Regarding ‘introverted’ versus ‘extroverted’ personalities, Carroll says the person with an introverted personality tends to observe first, then think things through and work at a slower pace. “An extroverted person might want to work their ideas out loud, or bounce their ideas off someone else,” she said. “They might get more energy when there’s more going on.”
Carroll says observations were typical of human/cattle interactions people would typically do in the industry. “In exercise one, looking at ear tags, there wasn’t a lot of pressure on cattle,” said Carroll. “But when we started to force interactions on an animal, we got behavior responses that helped differentiate people.”
How is this information useful when hiring new employees or job training of existing employees? If an employer can watch someone go into a pen of cattle and observe them sorting those cattle and have a good means by which to evaluate performance based on animal response, it might be easier to place people in the appropriate jobs. Although employers cannot discriminate based on personality type, awareness of those traits might help place them in the most suitable position. If the person is willing to learn more about cattle handling, the employer will have a good idea of what the person’s potential might be.
Personality type assessment isn’t just to determine who you are, but to also understand one’s own tendencies. “Personality assessments create self-awareness,” said Carroll. “When a person becomes more self-aware of how they make decisions or how they react in a stressful situation, it’s key to think back to think ‘am I overreacting, are my behaviors helping or hurting the situation?’”
In a stressful situation — are you task-oriented or concept-oriented?

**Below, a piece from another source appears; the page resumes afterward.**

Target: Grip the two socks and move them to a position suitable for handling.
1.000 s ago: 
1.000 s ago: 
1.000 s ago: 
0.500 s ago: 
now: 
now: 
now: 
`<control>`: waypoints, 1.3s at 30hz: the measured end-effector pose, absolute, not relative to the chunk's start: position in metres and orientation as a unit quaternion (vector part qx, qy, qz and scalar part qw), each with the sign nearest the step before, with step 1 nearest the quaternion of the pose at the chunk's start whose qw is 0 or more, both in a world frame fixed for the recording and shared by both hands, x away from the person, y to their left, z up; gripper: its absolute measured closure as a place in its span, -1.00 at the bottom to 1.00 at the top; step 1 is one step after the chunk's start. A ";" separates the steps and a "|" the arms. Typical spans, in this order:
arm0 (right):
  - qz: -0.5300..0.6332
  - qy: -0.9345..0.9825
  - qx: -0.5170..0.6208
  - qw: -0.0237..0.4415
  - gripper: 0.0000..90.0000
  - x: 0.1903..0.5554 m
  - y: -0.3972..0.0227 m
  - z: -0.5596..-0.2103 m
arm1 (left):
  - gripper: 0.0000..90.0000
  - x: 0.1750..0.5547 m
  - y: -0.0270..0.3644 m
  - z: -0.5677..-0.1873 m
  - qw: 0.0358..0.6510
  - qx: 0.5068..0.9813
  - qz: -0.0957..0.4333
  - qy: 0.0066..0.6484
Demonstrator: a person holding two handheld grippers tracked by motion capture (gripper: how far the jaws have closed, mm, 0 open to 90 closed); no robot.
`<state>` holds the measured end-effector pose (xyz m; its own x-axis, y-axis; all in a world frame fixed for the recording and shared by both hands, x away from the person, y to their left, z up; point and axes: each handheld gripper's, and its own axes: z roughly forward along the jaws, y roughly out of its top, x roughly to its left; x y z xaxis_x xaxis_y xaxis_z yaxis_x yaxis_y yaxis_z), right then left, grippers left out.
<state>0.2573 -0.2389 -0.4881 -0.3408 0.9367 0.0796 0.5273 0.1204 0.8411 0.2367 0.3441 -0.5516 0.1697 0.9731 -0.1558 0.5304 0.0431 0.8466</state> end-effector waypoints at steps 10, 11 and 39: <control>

A task-oriented person may forget about the quality of work and focus on getting the job done as quickly as possible. “On small operations, cattle are just a part of the farm,” said Carroll. “There are probably crops, and potentially a full or part time job off the farm. Being aware of how you manage your time and how you respond to your ‘to-do’ list can help you slow down in respect to interacting with cattle.”
Carroll says the bottom line challenge is ‘what is the language of people’? “We all communicate differently,” she said. “We want to be sure that owner and manager expectations for the care of livestock are communicated effectively to the people doing the task. Make sure you stress the importance of low-stress handling and do on-the-job training.”